There are taxi ranks at every airport though may be a long wait during peak hours in Beijing and Shanghai. It is strongly recommended to have your destination address in Chinese.
The train is the meeting place for the Chinese! There are currently many types of train and the most noticeable is the arrival of the ultra-modern TGV (around 5 hours to reach Shanghai from Beijing), though the night trains provide a memorable experience. People board the train and eat containers of instant noodles with water from their thermos, gulp down unbelievable quantities of sunflower seeds, play cards, and clink glasses of beer or baijiu, the country’s rice liquor. There are four classes: ‘soft sleepers’ (first), ‘hard sleepers’ (2nd), ‘soft seats’ and ‘hard seats’. Reservations are generally made in first-class, barring unforeseen circumstances. The trains are slow and journey long but it is a great way to discover the Chinese way of life.

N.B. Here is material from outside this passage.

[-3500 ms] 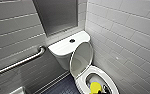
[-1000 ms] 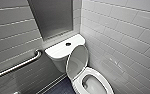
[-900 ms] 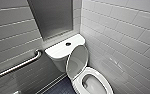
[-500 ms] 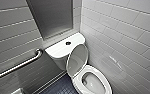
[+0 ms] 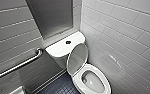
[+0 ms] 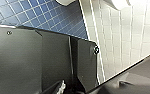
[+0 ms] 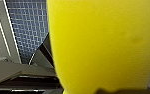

Travellers applying for tourist visas must now submit a letter of invitation from a person or company in China, as well as proof of hotel reservations and a copy of their return air ticket. Though regulations are different for each country and the traveller’s passport must be valid for 6 months after their departure date. Alongside Shanghai, which already operates a 144-hour visa-free policy for 51 countries, Beijing will now offer the same to travellers at Beijing Capital International Airport.

Tap water throughout China isn’t safe to drink. Always drink water that has been boiled first or bottled mineral water.